## Exercise objective
Every line of the listing below should come back exactly as written, with no images.

——

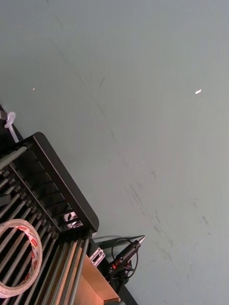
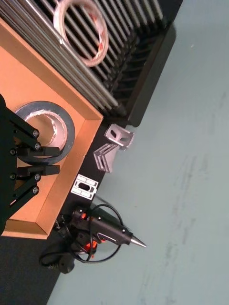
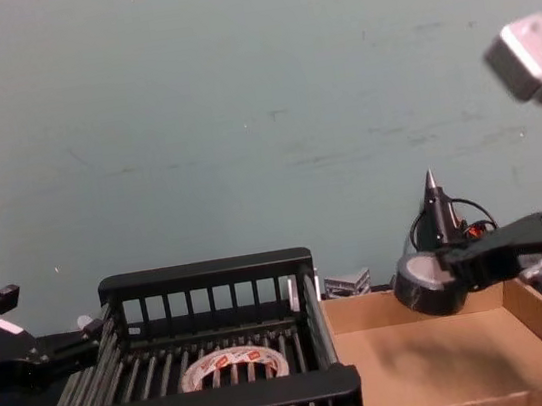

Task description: Pick up the white tape and place it into the black box , Pick up the silver tape and place it into the brown box.

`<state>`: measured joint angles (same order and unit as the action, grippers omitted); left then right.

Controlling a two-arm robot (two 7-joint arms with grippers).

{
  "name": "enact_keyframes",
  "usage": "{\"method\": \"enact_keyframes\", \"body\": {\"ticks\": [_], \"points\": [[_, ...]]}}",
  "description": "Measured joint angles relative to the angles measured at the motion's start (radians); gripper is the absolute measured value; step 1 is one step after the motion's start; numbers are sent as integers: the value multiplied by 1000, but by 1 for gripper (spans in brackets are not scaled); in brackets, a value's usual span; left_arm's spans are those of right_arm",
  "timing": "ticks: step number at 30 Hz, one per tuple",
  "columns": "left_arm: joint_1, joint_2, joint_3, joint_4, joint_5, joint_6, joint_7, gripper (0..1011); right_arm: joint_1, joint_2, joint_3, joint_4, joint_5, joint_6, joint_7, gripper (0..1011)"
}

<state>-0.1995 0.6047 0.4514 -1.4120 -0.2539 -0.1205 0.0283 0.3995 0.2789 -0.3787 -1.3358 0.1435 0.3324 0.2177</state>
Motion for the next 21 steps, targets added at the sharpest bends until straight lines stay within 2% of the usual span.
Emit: {"method": "enact_keyframes", "body": {"ticks": [6, 10, 14, 21], "points": [[0, 0, 0, 0, 0, 0, 0, 1001, 58, -50, -13, 127, -34, -5, -15, 116], [0, 0, 0, 0, 0, 0, 0, 1001, 76, -68, -16, 180, -49, -9, -17, 116], [0, 0, 0, 0, 0, 0, 0, 1001, 83, -76, -20, 202, -68, -12, -17, 116], [0, 0, 0, 0, 0, 0, 0, 1001, 83, -75, -20, 200, -68, -12, -17, 116]]}}
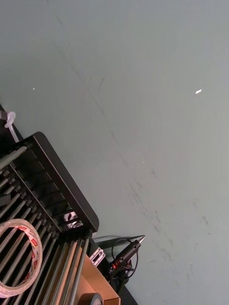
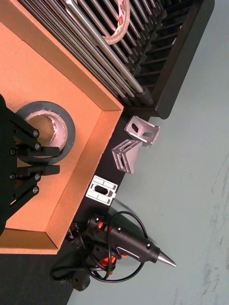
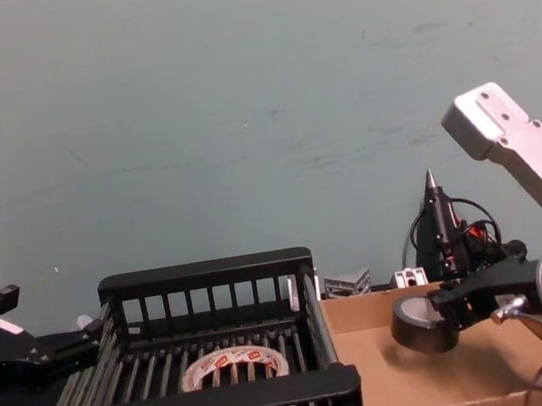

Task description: Pick up the white tape and place it into the black box , Pick up the silver tape and place it into the brown box.

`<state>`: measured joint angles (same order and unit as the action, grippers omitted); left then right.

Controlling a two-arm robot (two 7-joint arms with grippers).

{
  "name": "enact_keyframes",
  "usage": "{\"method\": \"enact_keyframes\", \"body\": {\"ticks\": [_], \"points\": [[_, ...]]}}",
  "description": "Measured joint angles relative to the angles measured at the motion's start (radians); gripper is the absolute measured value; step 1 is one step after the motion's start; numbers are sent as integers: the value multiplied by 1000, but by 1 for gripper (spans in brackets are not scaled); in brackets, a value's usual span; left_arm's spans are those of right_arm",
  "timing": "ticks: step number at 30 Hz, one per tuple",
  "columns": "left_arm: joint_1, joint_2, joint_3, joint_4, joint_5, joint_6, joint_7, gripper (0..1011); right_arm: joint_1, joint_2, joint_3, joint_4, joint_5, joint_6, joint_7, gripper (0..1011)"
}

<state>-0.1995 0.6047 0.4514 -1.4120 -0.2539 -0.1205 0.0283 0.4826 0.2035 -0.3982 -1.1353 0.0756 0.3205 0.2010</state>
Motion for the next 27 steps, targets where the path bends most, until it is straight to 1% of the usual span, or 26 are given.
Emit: {"method": "enact_keyframes", "body": {"ticks": [4, 6, 7, 9, 11, 15, 17, 19, 20, 21, 24, 27], "points": [[0, 0, 0, 0, 0, 0, 0, 1001, -1, 1, 0, -2, 1, 0, 0, 119], [0, 0, 0, 0, 0, 0, 0, 1001, -1, 1, 1, -3, 2, 0, 0, 146], [0, 0, 0, 0, 0, 0, 0, 1001, -1, 1, 1, -4, 3, 0, 0, 200], [0, 0, 0, 0, 0, 0, 0, 1001, -2, 1, 1, -4, 4, 0, 1, 229], [0, 0, 0, 0, 0, 0, 0, 1001, -2, 1, 1, -5, 4, 0, 1, 314], [0, 0, 0, 0, 0, 0, 0, 1001, -2, 2, 2, -6, 5, 0, 1, 424], [0, 0, 0, 0, 0, 0, 0, 1001, -2, 2, 2, -6, 6, 0, 1, 510], [0, 0, 0, 0, 0, 0, 0, 1001, -2, 2, 2, -6, 6, 0, 1, 550], [0, 0, 0, 0, 0, 0, 0, 1001, -3, 2, 2, -6, 6, 0, 1, 615], [0, 0, 0, 0, 0, 0, 0, 1001, -3, 2, 2, -7, 6, 0, 2, 615], [0, 0, 0, 0, 0, 0, 0, 1001, -3, 2, 2, -7, 7, 1, 2, 733], [0, 0, 0, 0, 0, 0, 0, 1001, -3, 2, 2, -7, 7, 1, 2, 790]]}}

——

## Written solution
Task description: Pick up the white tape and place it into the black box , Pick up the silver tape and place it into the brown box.

`<state>`: measured joint angles (same order and unit as the action, grippers omitted); left then right.

Controlling a two-arm robot (two 7-joint arms with grippers).

{
  "name": "enact_keyframes",
  "usage": "{\"method\": \"enact_keyframes\", \"body\": {\"ticks\": [_], \"points\": [[_, ...]]}}",
  "description": "Measured joint angles relative to the angles measured at the motion's start (radians); gripper is the absolute measured value; step 1 is one step after the motion's start; numbers are sent as integers: the value multiplied by 1000, but by 1 for gripper (spans in brackets are not scaled); in brackets, a value's usual span; left_arm's spans are those of right_arm",
  "timing": "ticks: step number at 30 Hz, one per tuple",
  "columns": "left_arm: joint_1, joint_2, joint_3, joint_4, joint_5, joint_6, joint_7, gripper (0..1011); right_arm: joint_1, joint_2, joint_3, joint_4, joint_5, joint_6, joint_7, gripper (0..1011)"
}

<state>-0.1995 0.6047 0.4514 -1.4120 -0.2539 -0.1205 0.0283 0.3995 0.2789 -0.3787 -1.3358 0.1435 0.3324 0.2177</state>
Motion for the next 21 steps, targets added at the sharpest bends until straight lines stay within 2% of the usual span.
Emit: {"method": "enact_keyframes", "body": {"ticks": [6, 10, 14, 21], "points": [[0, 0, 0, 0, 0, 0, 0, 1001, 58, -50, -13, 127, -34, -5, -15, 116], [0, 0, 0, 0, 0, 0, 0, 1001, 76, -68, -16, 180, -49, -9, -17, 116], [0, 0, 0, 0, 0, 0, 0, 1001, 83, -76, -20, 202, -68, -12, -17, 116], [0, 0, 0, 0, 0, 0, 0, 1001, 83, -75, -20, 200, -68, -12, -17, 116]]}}

Task description: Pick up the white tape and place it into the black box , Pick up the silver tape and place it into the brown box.

`<state>`: measured joint angles (same order and unit as the action, grippers omitted); left then right.

Controlling a two-arm robot (two 7-joint arms with grippers).

{
  "name": "enact_keyframes",
  "usage": "{\"method\": \"enact_keyframes\", \"body\": {\"ticks\": [_], \"points\": [[_, ...]]}}",
  "description": "Measured joint angles relative to the angles measured at the motion's start (radians); gripper is the absolute measured value; step 1 is one step after the motion's start; numbers are sent as integers: the value multiplied by 1000, but by 1 for gripper (spans in brackets are not scaled); in brackets, a value's usual span; left_arm's spans are those of right_arm",
  "timing": "ticks: step number at 30 Hz, one per tuple",
  "columns": "left_arm: joint_1, joint_2, joint_3, joint_4, joint_5, joint_6, joint_7, gripper (0..1011); right_arm: joint_1, joint_2, joint_3, joint_4, joint_5, joint_6, joint_7, gripper (0..1011)"
}

<state>-0.1995 0.6047 0.4514 -1.4120 -0.2539 -0.1205 0.0283 0.4826 0.2035 -0.3982 -1.1353 0.0756 0.3205 0.2010</state>
Motion for the next 27 steps, targets where the path bends most, until it is straight to 1% of the usual span, or 26 are given.
Emit: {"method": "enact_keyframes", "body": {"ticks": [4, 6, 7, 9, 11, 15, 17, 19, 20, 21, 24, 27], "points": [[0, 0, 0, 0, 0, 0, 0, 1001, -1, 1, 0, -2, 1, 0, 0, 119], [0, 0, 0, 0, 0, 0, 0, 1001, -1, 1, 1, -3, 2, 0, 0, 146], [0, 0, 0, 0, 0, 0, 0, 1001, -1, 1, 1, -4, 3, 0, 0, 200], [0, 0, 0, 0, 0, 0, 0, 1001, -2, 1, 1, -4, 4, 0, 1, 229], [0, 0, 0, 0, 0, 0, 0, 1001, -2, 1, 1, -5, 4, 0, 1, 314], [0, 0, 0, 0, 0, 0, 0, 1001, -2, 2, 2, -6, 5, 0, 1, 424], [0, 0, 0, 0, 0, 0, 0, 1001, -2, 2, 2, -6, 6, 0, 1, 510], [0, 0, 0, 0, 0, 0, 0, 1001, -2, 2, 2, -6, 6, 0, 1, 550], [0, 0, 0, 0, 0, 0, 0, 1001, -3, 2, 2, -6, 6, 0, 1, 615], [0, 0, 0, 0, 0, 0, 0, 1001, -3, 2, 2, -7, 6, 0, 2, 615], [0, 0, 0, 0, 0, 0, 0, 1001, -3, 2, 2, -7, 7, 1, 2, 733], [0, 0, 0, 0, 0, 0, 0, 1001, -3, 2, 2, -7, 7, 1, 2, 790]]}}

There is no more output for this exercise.